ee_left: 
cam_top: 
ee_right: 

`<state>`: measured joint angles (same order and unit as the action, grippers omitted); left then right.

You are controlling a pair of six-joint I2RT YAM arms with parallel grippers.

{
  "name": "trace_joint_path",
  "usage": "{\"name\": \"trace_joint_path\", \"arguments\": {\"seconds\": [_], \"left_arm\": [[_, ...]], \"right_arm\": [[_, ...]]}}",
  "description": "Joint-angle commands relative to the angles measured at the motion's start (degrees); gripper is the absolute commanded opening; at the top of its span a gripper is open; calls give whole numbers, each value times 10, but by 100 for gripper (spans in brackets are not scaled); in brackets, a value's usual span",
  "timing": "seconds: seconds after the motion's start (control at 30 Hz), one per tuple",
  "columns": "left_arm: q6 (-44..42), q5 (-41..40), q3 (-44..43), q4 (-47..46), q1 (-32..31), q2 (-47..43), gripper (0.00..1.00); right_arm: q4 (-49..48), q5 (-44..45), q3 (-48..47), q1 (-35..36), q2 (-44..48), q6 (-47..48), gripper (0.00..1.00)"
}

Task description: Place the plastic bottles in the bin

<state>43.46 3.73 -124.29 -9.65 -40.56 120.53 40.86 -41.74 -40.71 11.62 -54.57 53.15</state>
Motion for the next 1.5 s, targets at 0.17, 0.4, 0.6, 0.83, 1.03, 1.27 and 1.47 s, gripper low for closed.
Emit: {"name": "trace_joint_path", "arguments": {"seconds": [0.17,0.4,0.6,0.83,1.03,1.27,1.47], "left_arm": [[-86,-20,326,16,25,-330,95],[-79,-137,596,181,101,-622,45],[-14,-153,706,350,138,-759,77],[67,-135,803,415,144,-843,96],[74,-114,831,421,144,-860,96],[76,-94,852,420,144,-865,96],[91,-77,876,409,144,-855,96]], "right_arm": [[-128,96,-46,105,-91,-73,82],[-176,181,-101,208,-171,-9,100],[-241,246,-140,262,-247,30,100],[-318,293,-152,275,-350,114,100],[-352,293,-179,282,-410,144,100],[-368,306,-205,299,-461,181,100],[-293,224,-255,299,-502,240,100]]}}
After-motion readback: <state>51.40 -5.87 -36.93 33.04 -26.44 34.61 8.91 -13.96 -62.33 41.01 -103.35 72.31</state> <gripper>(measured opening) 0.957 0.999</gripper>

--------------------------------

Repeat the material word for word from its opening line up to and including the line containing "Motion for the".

ee_left: 
cam_top: 
ee_right: 

`<state>`: measured joint angles (same order and unit as the action, grippers omitted); left then right.

You are controlling a pair of six-joint I2RT YAM arms with parallel grippers.

{
  "name": "trace_joint_path",
  "usage": "{\"name\": \"trace_joint_path\", \"arguments\": {\"seconds\": [_], \"left_arm\": [[_, ...]], \"right_arm\": [[_, ...]]}}",
  "description": "Joint-angle commands relative to the angles measured at the motion's start (degrees); gripper is the absolute commanded opening; at the top of its span a gripper is open; calls give whole numbers, each value times 10, but by 100 for gripper (spans in brackets are not scaled); in brackets, a value's usual span",
  "timing": "seconds: seconds after the motion's start (control at 30 Hz), one per tuple",
  "columns": "left_arm: q6 (-44..42), q5 (-41..40), q3 (-44..43), q4 (-47..46), q1 (-32..31), q2 (-47..43), gripper (0.00..1.00); right_arm: q4 (-49..48), q5 (-44..45), q3 (-48..47), q1 (-35..36), q2 (-44..48), q6 (-47..48), gripper (0.00..1.00)"
}

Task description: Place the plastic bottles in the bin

<state>43.46 3.73 -124.29 -9.65 -40.56 120.53 40.86 -41.74 -40.71 11.62 -54.57 53.15</state>
Motion for the next 1.5 s, targets at 0.17, 0.4, 0.6, 0.83, 1.03, 1.27 and 1.47 s, gripper low for closed.

With this, the answer is complete.